Attacks on Applications of K-Anonymity — For the Rest of Us

Three weeks ago I saw a blog post by fellow bug hunter, Jack Cable. The post both inspired and challenged me. The attack vector presented was focused more on reduction in computational security than a binary outcome (e.g. XSS, which either fires or it doesn’t).

Jack’s article presents a theoretical attack by a malicious (or compromised) application using K-Anonymity, similar to that used by Have I Been Pwned (HIBP).

Today, we’ll briefly talk about what K-Anonymity is and why the implementation of K-Anonymity in HIBP matters. Then we’ll break down the attack described by Jack Cable in a way that doesn’t require in-depth technical knowledge.

What is K-Anonymity

The concept of K-Anonymity has been explained elsewhere online so I intend to borrow heavily from other sources here.
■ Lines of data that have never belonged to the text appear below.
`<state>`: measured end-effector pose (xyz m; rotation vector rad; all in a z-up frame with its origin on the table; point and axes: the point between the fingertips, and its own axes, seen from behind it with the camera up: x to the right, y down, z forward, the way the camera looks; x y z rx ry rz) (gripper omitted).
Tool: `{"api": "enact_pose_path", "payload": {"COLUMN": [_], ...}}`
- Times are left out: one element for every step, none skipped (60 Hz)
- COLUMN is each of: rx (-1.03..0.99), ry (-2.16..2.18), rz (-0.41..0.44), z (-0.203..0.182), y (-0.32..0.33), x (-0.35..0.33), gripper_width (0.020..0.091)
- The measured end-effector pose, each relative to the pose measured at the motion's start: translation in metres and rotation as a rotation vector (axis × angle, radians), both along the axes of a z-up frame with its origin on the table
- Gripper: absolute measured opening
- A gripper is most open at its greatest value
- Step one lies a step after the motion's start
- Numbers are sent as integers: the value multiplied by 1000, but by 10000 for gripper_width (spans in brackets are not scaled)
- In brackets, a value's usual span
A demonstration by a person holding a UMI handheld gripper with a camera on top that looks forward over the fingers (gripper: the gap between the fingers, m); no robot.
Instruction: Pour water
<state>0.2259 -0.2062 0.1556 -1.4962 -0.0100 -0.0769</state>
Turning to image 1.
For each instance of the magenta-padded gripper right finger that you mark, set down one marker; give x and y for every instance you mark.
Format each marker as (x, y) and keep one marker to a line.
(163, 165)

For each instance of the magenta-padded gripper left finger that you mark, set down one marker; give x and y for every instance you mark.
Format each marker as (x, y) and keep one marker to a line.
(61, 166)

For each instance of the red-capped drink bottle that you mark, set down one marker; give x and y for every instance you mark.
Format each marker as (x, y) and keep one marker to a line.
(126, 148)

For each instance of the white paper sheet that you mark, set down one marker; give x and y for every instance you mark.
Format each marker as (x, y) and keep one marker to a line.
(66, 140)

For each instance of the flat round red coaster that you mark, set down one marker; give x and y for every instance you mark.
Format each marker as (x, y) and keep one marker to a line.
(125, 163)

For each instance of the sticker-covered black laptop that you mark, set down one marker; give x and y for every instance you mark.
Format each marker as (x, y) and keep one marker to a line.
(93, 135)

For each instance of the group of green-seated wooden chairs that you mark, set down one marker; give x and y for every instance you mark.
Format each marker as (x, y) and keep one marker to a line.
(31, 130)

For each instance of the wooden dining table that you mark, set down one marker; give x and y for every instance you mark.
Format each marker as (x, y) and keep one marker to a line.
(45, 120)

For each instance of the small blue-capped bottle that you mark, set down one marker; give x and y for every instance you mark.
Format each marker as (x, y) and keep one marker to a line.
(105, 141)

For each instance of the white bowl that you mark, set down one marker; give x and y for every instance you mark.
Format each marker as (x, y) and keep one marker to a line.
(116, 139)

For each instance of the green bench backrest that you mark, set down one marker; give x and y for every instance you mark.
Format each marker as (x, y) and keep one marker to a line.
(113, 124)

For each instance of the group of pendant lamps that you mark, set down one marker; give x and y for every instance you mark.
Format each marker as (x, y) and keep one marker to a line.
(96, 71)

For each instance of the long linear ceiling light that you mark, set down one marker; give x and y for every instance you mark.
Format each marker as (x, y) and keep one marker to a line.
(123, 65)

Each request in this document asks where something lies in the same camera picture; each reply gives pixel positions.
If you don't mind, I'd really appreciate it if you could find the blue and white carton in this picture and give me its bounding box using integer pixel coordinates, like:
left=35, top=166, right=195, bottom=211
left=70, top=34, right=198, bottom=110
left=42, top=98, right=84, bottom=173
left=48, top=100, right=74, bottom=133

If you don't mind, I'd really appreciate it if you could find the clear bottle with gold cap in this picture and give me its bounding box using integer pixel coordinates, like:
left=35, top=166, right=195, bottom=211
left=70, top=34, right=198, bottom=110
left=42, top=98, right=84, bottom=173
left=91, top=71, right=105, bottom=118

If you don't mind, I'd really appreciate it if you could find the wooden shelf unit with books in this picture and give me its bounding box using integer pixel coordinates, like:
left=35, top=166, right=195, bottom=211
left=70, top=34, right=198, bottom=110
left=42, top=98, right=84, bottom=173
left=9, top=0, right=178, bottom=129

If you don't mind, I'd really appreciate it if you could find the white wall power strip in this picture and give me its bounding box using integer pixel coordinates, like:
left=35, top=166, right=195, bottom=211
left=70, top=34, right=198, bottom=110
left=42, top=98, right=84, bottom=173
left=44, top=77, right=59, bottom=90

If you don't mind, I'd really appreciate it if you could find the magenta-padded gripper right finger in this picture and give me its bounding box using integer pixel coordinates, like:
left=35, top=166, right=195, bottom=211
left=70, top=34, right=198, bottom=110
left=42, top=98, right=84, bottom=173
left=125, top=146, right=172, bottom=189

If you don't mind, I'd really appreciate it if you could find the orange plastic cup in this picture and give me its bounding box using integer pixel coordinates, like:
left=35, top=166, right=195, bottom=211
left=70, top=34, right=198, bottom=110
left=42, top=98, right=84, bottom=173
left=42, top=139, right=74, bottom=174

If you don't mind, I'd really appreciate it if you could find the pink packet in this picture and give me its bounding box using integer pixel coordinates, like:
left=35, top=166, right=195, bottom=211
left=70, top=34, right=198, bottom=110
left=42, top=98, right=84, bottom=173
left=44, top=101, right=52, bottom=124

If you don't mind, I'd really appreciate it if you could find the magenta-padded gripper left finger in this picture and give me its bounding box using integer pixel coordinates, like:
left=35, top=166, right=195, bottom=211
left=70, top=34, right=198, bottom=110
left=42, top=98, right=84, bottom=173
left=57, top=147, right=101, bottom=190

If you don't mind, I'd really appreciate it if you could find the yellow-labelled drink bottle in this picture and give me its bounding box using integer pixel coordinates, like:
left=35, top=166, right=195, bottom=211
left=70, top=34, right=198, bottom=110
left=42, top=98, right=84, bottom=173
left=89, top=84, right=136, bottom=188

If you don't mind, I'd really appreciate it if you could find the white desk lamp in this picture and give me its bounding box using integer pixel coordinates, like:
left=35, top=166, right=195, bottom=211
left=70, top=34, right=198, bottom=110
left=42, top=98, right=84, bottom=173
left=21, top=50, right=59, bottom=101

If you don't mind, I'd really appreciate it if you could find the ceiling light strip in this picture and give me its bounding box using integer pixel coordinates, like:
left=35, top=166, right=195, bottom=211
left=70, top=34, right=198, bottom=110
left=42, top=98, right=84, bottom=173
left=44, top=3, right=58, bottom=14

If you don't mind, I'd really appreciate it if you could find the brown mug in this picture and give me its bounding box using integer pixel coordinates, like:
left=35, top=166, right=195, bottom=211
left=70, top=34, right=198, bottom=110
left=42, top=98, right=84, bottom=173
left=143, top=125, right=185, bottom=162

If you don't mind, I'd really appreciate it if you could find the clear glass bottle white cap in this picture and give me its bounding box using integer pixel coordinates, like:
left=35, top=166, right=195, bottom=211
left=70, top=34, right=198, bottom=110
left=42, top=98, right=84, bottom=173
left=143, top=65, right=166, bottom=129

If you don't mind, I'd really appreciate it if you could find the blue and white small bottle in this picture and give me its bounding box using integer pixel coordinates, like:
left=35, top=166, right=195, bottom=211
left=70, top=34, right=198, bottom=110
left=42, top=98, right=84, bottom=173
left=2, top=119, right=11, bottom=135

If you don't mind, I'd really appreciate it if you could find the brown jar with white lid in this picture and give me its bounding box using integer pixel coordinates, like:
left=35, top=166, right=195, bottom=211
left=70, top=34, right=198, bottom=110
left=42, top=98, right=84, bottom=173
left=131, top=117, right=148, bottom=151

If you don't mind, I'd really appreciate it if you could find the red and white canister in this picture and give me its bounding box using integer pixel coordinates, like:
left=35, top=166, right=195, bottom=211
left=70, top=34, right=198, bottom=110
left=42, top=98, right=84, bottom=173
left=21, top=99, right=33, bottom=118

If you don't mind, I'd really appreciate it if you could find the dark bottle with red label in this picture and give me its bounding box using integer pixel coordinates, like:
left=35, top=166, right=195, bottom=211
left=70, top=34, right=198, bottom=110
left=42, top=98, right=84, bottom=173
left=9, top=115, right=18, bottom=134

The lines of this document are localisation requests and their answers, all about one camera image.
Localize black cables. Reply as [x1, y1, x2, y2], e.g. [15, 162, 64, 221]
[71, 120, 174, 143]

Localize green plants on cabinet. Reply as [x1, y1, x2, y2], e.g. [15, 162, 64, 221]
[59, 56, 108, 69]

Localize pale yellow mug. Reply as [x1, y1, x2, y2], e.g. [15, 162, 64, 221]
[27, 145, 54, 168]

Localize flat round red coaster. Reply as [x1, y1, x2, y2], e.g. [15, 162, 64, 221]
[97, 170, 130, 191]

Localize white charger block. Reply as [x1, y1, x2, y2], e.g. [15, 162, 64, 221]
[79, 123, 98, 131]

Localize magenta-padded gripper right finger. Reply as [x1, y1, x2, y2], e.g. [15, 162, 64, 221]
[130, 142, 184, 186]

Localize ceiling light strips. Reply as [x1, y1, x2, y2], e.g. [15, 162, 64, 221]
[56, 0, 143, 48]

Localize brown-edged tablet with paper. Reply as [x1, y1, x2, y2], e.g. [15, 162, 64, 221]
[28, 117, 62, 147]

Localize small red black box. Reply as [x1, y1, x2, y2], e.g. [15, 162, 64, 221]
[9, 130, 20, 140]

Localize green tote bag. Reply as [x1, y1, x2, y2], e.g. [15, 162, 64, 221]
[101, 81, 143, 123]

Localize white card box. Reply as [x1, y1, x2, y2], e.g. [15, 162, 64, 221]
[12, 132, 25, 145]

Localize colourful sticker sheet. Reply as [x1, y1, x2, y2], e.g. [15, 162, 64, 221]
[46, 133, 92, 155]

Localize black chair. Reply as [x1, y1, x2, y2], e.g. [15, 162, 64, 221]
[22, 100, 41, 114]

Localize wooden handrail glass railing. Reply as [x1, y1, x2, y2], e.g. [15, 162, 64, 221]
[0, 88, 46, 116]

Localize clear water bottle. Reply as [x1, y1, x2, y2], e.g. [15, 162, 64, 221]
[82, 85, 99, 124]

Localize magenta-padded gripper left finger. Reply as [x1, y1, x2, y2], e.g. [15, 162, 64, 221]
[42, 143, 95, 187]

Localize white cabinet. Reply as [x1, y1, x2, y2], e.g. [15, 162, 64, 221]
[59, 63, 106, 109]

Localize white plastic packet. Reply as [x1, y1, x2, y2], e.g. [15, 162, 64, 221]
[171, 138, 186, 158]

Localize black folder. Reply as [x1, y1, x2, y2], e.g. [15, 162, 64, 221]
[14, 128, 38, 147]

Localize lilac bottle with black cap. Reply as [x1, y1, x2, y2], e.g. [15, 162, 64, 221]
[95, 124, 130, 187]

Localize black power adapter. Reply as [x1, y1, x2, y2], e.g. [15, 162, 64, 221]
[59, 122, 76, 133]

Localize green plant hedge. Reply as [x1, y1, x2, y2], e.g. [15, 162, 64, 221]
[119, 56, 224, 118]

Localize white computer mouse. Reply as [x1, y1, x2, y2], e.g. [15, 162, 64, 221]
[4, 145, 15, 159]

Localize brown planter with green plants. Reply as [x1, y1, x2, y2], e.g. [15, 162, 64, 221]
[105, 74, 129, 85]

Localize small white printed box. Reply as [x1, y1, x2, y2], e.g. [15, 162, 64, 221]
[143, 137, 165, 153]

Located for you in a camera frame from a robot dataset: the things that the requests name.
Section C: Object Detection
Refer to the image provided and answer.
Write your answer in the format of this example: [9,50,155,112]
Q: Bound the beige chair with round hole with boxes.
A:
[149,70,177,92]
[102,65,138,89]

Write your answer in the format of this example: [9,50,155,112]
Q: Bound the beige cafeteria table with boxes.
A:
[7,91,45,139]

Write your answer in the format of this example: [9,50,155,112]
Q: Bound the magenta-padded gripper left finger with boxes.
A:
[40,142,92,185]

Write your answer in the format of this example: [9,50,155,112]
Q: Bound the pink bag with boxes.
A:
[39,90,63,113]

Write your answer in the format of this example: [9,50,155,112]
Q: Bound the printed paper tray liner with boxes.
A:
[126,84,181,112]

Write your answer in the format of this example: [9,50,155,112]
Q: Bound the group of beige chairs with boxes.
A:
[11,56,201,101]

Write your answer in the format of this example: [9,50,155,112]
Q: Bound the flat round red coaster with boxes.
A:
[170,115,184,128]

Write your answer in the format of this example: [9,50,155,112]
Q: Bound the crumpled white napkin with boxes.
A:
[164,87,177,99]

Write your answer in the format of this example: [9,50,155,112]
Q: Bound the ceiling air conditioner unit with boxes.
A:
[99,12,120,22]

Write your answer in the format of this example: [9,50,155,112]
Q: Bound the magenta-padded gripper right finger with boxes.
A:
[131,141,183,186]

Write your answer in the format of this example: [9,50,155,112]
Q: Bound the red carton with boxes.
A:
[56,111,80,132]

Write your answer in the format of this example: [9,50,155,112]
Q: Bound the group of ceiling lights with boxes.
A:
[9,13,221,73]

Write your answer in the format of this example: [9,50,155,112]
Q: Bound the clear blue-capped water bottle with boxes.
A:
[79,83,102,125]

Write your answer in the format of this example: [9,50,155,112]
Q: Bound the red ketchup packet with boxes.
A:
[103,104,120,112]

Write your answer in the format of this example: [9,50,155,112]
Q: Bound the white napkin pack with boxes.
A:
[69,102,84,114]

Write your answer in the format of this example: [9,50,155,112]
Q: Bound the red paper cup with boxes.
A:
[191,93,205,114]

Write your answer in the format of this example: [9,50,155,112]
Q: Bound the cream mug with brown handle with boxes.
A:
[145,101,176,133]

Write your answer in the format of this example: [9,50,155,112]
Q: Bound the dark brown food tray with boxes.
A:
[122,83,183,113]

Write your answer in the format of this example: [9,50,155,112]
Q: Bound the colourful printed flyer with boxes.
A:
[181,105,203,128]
We really only need a basic understanding of K-Anonymity before we take a look at attacks against it.

From dataprivacylab.org, K-Anonymity is explained in the following way:

• Consider a data holder, such as a hospital or a bank, that has a privately held collection of person-specific, field structured data. Suppose the data holder wants to share a version of the data with researchers. How can a data holder release a version of its private data with scientific guarantees that the individuals who are the subjects of the data cannot be re-identified while the data remain practically useful? … A release provides k-anonymity protection if the information for each person contained in the release cannot be distinguished from at least k-1 individuals whose information also appears in the release…

I’ve bolded the main problem that K-Anonymity attempts to address. K-Anonymity attempts to achieve a “diffusion of identity” by applying various levels of suppression and generalization.

Generalization is the practice of taking a specific piece of information (like a home address) and reducing the precision of the information to a form that is still accurate, but less specific. An example of generalization is transforming a record’s home address to city.

Suppression is the practice of omitting (or suppressing) information entirely.

For example, if I have a collection of data (a database, for example) and I want to share that data with some researchers, it’s very likely that I will infringe on the privacy of the individuals represented in the dataset. To make it more difficult to attribute the data to particular individuals, we can selectively generalize sensitive data fields, or we can omit (or suppress) them.

A table before and after k-anonymity

That’s basically all we’ll need to know about K-Anonymity to understand the rest of this post.

Use Case: Have I Been Pwned

Have I Been Pwned is an awesome service started by Troy Hunt that allows you to determine if one of your accounts has been compromised in a data breach. Troy collects data dumps from breaches, proves the validity of the data, and then uploads them into his service which then notifies anyone subscribing to HIBP whether or not they‘re present in the dump.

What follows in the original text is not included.